#### Task description
Produce the tally of lines in the material below that hold "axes", without anything else.

________________________________________

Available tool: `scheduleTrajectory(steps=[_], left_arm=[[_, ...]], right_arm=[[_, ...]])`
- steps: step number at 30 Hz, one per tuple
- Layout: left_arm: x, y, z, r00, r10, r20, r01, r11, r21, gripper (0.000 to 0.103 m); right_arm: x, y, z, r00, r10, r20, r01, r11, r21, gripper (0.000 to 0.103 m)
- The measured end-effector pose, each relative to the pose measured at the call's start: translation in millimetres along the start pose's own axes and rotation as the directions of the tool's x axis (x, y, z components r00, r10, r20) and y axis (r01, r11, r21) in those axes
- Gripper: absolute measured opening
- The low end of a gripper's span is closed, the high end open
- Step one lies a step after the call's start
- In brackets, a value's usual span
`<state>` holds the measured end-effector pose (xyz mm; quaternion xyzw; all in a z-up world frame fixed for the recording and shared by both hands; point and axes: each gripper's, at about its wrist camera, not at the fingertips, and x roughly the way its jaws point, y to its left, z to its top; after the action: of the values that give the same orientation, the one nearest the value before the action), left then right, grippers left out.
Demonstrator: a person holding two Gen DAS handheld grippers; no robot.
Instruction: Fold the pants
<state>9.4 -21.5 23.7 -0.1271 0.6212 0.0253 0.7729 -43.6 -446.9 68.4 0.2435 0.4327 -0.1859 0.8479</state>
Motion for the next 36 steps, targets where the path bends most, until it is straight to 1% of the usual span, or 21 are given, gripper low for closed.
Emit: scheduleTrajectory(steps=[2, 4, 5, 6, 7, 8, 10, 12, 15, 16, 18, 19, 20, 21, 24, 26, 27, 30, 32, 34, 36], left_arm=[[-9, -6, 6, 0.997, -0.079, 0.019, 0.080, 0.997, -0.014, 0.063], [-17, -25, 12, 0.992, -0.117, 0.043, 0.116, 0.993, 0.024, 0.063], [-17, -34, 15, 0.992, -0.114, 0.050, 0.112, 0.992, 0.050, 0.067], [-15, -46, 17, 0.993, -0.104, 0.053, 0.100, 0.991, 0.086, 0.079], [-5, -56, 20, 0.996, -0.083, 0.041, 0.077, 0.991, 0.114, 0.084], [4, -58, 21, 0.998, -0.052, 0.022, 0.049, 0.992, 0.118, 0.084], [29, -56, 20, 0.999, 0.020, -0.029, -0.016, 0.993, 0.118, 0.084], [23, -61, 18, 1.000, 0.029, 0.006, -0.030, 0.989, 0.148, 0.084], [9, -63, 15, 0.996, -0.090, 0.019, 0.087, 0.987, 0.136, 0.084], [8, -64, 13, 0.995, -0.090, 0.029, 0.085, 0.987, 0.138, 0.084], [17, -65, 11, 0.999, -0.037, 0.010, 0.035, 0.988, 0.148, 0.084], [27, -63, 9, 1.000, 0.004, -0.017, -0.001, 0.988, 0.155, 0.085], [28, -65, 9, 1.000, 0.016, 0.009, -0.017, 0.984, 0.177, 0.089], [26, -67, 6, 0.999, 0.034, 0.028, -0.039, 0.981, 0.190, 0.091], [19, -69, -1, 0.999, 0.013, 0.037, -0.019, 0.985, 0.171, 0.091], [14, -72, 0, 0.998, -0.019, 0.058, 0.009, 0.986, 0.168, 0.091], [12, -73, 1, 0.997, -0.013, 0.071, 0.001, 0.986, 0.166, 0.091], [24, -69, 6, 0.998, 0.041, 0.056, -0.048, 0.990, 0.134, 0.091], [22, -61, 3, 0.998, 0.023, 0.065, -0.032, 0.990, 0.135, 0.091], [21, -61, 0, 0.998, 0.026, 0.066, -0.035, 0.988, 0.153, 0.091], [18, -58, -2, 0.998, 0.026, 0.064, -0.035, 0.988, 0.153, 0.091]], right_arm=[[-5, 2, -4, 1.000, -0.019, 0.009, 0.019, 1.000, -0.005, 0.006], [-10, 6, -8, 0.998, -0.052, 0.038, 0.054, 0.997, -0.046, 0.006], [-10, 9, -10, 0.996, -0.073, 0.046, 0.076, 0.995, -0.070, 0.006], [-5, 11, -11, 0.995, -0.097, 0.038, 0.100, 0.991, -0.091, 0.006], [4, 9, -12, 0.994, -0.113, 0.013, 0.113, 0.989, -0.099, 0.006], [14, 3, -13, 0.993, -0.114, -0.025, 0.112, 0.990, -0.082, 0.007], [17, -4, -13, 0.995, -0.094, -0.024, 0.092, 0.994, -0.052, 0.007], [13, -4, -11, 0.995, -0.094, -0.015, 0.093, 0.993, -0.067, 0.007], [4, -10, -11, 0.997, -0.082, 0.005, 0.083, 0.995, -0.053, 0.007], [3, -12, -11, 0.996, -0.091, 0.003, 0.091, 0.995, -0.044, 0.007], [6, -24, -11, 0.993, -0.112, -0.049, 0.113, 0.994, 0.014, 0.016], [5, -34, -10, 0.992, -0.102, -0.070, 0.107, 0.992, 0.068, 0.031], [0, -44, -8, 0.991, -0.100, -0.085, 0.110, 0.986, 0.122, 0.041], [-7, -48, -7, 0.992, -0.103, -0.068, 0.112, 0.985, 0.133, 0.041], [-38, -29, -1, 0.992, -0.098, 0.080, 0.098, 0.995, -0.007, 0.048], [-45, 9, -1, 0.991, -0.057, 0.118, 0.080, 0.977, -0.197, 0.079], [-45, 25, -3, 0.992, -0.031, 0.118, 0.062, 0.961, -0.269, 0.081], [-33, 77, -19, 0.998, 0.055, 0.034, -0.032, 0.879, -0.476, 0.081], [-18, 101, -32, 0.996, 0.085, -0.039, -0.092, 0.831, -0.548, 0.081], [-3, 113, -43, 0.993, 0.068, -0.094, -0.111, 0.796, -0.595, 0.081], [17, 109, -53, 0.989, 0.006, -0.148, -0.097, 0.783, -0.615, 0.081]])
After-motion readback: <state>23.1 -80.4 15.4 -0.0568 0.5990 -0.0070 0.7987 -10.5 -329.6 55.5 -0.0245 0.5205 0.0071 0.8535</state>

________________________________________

#### Written answer
2